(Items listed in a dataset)
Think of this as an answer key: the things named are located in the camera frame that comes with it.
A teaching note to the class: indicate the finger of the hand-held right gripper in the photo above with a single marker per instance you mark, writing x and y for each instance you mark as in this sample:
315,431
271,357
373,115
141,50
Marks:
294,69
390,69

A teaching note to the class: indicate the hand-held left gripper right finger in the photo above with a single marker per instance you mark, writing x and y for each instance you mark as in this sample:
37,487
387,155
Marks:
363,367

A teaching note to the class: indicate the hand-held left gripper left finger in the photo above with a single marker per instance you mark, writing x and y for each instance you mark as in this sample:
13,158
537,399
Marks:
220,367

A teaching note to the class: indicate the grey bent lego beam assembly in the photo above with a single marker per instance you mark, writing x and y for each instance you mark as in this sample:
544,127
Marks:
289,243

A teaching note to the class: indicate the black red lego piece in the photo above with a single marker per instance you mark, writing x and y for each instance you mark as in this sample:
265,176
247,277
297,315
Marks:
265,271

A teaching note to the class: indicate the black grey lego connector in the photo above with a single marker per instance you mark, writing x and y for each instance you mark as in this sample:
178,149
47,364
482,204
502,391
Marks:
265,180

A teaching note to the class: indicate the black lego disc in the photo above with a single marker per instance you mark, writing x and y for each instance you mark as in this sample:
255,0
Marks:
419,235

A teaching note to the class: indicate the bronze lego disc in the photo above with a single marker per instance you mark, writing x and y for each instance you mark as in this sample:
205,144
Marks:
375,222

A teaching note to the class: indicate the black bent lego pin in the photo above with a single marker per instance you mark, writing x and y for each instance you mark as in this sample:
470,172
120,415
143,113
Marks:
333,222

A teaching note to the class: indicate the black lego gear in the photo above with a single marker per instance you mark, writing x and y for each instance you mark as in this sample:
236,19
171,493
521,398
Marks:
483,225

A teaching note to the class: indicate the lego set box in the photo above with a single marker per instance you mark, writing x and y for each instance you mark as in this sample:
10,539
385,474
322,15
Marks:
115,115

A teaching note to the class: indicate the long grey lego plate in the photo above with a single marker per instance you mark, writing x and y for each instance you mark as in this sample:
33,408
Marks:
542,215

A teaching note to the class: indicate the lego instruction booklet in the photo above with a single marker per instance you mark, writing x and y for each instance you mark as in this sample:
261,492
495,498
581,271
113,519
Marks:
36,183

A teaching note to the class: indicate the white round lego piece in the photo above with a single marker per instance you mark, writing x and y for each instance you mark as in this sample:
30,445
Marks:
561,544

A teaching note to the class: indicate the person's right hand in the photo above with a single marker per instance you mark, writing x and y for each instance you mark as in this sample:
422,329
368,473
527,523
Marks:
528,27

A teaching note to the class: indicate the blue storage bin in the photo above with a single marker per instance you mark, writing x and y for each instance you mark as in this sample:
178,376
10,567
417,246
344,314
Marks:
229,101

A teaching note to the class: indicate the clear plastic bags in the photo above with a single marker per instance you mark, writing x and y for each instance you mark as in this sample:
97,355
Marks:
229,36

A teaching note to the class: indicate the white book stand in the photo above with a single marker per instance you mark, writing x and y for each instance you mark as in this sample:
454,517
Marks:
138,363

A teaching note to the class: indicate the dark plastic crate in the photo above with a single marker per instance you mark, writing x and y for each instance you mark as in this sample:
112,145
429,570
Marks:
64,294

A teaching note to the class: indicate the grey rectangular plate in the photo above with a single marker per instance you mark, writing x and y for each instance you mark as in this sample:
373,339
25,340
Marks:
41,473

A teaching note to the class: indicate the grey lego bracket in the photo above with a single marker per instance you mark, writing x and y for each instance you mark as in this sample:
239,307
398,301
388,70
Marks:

§ Task details: Find the word "piece" in the entries, and copy every line it shows up in.

§ Response for this exercise:
A teaching note to the class: indicate the black red lego piece in the photo above with a single marker per instance you mark, writing x and y for each instance you mark as in this sample:
A teaching note to the class: indicate the white round lego piece in the photo above with a single marker per instance you mark, writing x and y for each instance you mark as in this sample:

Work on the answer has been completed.